* **To do**
Count the lines in the data below that have "white" in them, and reply with only that number.

Start of Input

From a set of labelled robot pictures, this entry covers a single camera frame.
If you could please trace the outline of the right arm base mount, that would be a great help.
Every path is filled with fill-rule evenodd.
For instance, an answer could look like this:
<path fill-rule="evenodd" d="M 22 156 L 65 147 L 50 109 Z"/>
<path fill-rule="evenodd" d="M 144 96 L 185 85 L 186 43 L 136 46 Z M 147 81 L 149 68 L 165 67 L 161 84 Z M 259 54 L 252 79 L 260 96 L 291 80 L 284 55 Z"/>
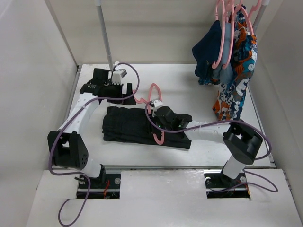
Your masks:
<path fill-rule="evenodd" d="M 244 173 L 240 173 L 236 179 L 231 179 L 222 173 L 206 173 L 204 176 L 208 199 L 250 199 L 250 191 Z"/>

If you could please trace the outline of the pink hanger with patterned garment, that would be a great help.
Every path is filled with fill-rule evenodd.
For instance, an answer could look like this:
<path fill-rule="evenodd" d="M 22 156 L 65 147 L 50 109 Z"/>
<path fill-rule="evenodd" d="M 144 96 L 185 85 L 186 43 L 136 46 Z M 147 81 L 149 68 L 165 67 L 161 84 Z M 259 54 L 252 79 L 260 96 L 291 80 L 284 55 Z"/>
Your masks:
<path fill-rule="evenodd" d="M 255 31 L 257 30 L 257 28 L 256 28 L 256 29 L 253 28 L 253 24 L 254 24 L 254 23 L 251 22 L 251 16 L 252 16 L 252 14 L 253 14 L 255 11 L 258 12 L 258 9 L 256 9 L 256 6 L 257 6 L 258 1 L 257 1 L 257 3 L 256 3 L 255 5 L 253 5 L 253 6 L 251 7 L 251 9 L 250 9 L 249 12 L 247 12 L 247 10 L 243 8 L 242 3 L 243 3 L 243 1 L 240 0 L 240 1 L 239 1 L 239 4 L 236 5 L 237 8 L 236 8 L 235 11 L 236 11 L 236 12 L 241 11 L 241 12 L 244 14 L 245 19 L 246 19 L 246 22 L 247 22 L 248 29 L 249 29 L 249 31 L 250 31 L 250 34 L 253 35 L 253 34 L 255 33 Z"/>

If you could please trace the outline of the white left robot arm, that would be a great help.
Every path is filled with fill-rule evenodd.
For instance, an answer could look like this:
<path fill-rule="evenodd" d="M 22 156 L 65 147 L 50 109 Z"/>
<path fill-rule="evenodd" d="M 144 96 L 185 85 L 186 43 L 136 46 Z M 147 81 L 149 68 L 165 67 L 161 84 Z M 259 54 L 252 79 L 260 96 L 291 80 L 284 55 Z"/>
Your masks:
<path fill-rule="evenodd" d="M 79 98 L 67 120 L 47 136 L 50 168 L 58 166 L 80 171 L 97 188 L 105 184 L 105 168 L 89 156 L 81 135 L 102 100 L 122 105 L 136 104 L 131 83 L 127 83 L 126 93 L 123 93 L 122 78 L 126 75 L 125 69 L 94 69 L 92 79 L 81 87 Z"/>

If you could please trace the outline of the pink hanger with navy garment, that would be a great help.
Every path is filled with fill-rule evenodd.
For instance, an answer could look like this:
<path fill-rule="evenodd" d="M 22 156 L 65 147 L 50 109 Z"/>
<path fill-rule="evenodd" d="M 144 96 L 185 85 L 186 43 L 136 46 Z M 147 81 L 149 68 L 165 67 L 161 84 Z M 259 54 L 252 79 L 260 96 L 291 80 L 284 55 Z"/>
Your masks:
<path fill-rule="evenodd" d="M 219 50 L 217 61 L 215 61 L 212 64 L 212 69 L 216 69 L 219 66 L 220 62 L 221 62 L 222 54 L 223 54 L 223 48 L 224 48 L 224 40 L 225 40 L 225 21 L 226 21 L 226 18 L 227 18 L 227 13 L 229 11 L 233 12 L 233 10 L 234 10 L 234 1 L 233 0 L 227 1 L 226 4 L 225 4 L 225 1 L 223 1 L 223 0 L 217 0 L 216 5 L 215 5 L 215 10 L 214 10 L 215 20 L 219 20 L 218 7 L 219 7 L 220 3 L 222 5 L 221 43 L 220 43 L 220 50 Z"/>

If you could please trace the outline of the silver rack right pole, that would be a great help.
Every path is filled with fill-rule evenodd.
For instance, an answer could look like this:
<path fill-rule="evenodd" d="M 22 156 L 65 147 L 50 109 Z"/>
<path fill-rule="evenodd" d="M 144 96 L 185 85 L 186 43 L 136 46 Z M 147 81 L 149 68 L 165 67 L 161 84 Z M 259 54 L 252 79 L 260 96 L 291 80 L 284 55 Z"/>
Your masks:
<path fill-rule="evenodd" d="M 253 24 L 253 28 L 256 29 L 262 19 L 262 16 L 266 10 L 266 7 L 269 5 L 270 0 L 259 0 L 256 6 L 256 9 L 258 9 L 258 13 L 257 16 L 255 18 L 254 24 Z"/>

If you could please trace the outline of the metal rail strip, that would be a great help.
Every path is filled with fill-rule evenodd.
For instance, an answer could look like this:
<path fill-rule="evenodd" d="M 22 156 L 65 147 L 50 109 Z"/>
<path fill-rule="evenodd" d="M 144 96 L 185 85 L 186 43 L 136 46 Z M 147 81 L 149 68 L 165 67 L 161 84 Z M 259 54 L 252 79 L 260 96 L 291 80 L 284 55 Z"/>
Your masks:
<path fill-rule="evenodd" d="M 274 162 L 270 162 L 270 166 L 248 166 L 247 169 L 276 169 L 276 165 Z M 53 166 L 53 169 L 65 169 L 59 166 Z M 219 170 L 222 169 L 222 166 L 105 166 L 105 169 L 114 169 L 114 170 L 180 170 L 180 169 L 214 169 Z"/>

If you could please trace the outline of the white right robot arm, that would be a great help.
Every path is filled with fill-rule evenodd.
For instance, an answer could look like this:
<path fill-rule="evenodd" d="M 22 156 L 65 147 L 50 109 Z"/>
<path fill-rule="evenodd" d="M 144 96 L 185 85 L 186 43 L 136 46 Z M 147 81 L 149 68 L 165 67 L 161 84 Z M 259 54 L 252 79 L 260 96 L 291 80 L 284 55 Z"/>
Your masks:
<path fill-rule="evenodd" d="M 151 120 L 164 134 L 178 139 L 206 140 L 225 144 L 231 157 L 219 174 L 219 181 L 230 186 L 236 181 L 240 172 L 254 163 L 263 143 L 263 138 L 255 129 L 239 122 L 203 127 L 202 123 L 193 121 L 188 114 L 178 115 L 168 106 L 153 109 Z"/>

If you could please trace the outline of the patterned orange teal garment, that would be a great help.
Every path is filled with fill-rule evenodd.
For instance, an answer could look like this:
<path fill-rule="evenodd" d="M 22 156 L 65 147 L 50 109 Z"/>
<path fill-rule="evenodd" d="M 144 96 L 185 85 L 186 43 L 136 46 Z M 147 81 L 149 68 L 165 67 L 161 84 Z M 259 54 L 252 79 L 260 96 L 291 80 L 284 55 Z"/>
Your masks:
<path fill-rule="evenodd" d="M 257 62 L 257 36 L 250 34 L 244 14 L 236 8 L 227 13 L 221 62 L 210 69 L 210 82 L 202 84 L 218 86 L 213 112 L 220 121 L 240 119 Z"/>

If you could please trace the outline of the silver rack pole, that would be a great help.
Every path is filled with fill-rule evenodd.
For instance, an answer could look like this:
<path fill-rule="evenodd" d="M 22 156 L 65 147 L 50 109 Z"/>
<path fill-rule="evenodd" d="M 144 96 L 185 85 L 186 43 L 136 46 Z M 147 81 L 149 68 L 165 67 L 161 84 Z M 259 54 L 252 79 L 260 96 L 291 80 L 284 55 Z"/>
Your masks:
<path fill-rule="evenodd" d="M 270 0 L 259 0 L 256 6 L 256 9 L 258 9 L 258 13 L 257 16 L 255 18 L 254 24 L 253 24 L 253 28 L 256 29 L 262 19 L 262 16 L 266 10 L 266 7 L 269 5 Z"/>
<path fill-rule="evenodd" d="M 103 36 L 104 47 L 105 47 L 105 51 L 106 51 L 106 55 L 107 55 L 109 68 L 110 68 L 111 71 L 113 71 L 114 70 L 114 62 L 113 62 L 112 55 L 111 55 L 111 50 L 110 50 L 110 45 L 109 45 L 109 40 L 108 40 L 108 35 L 107 35 L 107 30 L 106 30 L 106 25 L 105 25 L 105 19 L 104 19 L 104 14 L 103 14 L 103 10 L 102 10 L 101 0 L 96 0 L 95 5 L 96 5 L 97 12 L 98 12 L 98 18 L 99 18 L 99 21 L 100 21 L 101 32 L 102 32 L 102 36 Z"/>

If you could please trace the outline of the navy blue hanging garment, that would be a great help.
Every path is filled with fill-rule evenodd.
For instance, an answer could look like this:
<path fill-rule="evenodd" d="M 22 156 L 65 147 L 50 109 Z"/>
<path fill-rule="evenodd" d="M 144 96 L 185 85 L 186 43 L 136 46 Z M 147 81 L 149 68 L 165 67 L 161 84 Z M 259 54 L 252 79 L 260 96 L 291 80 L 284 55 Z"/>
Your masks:
<path fill-rule="evenodd" d="M 195 75 L 199 77 L 200 84 L 210 82 L 210 69 L 218 59 L 220 45 L 221 26 L 220 21 L 216 20 L 204 37 L 192 48 L 196 60 Z"/>

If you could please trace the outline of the silver rack left pole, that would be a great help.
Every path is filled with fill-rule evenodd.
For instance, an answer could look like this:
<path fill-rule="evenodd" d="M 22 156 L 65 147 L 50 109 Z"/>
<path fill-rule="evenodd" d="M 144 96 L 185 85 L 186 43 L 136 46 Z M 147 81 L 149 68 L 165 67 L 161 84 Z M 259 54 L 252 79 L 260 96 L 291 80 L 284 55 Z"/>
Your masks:
<path fill-rule="evenodd" d="M 106 30 L 106 25 L 105 25 L 105 19 L 104 19 L 104 14 L 103 14 L 103 10 L 102 10 L 101 0 L 96 0 L 95 5 L 96 5 L 97 12 L 98 12 L 98 18 L 99 18 L 99 21 L 100 21 L 101 32 L 102 32 L 102 36 L 103 36 L 104 47 L 105 47 L 105 51 L 106 51 L 106 55 L 107 55 L 109 68 L 110 68 L 111 71 L 113 71 L 114 70 L 114 62 L 113 62 L 112 55 L 111 55 L 111 50 L 110 50 L 110 45 L 109 45 L 109 40 L 108 40 L 108 35 L 107 35 L 107 30 Z"/>

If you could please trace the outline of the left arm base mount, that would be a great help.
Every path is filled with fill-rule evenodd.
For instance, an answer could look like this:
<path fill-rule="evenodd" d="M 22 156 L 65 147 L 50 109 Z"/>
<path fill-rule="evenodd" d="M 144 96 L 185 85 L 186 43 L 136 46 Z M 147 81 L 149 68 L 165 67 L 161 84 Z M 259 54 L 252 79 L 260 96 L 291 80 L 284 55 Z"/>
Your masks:
<path fill-rule="evenodd" d="M 88 190 L 88 180 L 83 175 L 75 177 L 75 180 L 78 181 L 76 198 L 84 199 Z M 103 183 L 93 178 L 90 179 L 90 182 L 88 199 L 120 198 L 121 173 L 107 173 Z"/>

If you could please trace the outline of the black trousers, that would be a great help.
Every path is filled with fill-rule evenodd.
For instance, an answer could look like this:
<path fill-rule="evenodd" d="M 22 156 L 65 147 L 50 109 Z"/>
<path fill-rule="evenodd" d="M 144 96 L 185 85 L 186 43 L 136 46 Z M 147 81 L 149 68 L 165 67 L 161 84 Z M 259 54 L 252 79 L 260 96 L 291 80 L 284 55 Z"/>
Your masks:
<path fill-rule="evenodd" d="M 144 109 L 110 106 L 103 119 L 103 140 L 107 142 L 155 145 L 152 126 Z"/>

End of Input

* **Exercise answer**
2